I was looking at the archives and there was a thread about "calcium consultation". Owen you asked
I have no strong opinions on so-called Oral Chelation. Can you find anyone who felt it was of benefit?
I had a patient (I'm a chirpractor, licensed but not practicing now). I had been seeing this husband and wife for a couple of years. The man had heart failure. It scared him and he progressively became more and more of a nervous wreck. I was worried about the extent of his fear. They were both really knowledable abut herbs and other natural remedies, but nthing would overcome this. Then I hadn't seen them for a while.
Then they came in one day just beaming. He had been taking a supplement with EDTA and some other things in it. They suddenly had started noticing he was getting better. Before he really could do nothing physical. A few months after beginning the supplement he was able to go outside and chop a big tree into firewood. I ordered some myself, but since I wasn't having any trouble then, I never took it regularly. In fact I still have it.
I think the confusion may come in the word chelation. I looked it up and it is a fairly new word. If you allow yourself to let it include anything that willl safely get rid of plaque, like dissolving it, such as the Pauling protocol does, (I read that in one of his talks) then they are the same thing.
On Wikipedia part of the definition says " Because chelating agents bind to metals through more than one coordination site, such ligands bind more tenaciously than unidentate ligands (like water).

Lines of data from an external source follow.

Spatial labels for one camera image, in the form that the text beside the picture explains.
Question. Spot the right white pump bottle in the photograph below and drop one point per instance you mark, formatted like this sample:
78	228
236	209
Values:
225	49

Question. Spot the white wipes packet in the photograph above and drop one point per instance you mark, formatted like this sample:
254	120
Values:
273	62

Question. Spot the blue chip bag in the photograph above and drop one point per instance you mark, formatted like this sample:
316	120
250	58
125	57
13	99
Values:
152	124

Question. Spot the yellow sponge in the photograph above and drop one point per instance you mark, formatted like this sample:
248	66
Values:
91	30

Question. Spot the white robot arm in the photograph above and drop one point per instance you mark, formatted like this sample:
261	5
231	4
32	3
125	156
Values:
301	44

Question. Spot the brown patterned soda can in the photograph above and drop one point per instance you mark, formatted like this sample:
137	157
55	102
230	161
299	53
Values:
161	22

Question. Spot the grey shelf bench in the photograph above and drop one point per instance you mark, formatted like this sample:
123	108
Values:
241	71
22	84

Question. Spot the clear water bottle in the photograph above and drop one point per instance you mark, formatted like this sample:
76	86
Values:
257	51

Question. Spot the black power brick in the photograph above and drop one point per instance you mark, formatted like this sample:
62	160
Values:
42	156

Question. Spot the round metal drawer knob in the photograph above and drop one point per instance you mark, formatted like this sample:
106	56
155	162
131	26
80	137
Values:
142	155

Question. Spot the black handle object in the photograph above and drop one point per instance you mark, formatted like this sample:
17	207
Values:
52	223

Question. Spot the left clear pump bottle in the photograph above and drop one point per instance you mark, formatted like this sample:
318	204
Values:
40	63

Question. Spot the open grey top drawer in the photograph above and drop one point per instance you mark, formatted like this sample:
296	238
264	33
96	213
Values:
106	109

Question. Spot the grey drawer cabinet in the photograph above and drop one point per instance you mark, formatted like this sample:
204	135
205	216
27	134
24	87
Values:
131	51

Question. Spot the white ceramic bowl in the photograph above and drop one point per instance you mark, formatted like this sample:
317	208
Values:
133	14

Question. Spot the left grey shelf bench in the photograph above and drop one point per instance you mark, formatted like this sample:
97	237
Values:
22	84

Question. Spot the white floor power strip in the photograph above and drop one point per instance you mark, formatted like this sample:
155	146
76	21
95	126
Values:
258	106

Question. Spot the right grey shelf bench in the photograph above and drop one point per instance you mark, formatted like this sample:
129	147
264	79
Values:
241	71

If a chelate were replaced by several monodentate ligands (such as water or ammonia), the total number of molecules would decrease, whereas if several monodentate ligands were replaced by a chelate, the number of free molecules increases.
That sounds like a bunch of Greek honestly, but, both EDTA and ascorbic acid have 2 binding sites rather than one, makingthem more effective as "chelators". If anyone has studied this and can explain this better, I'd appreciate it.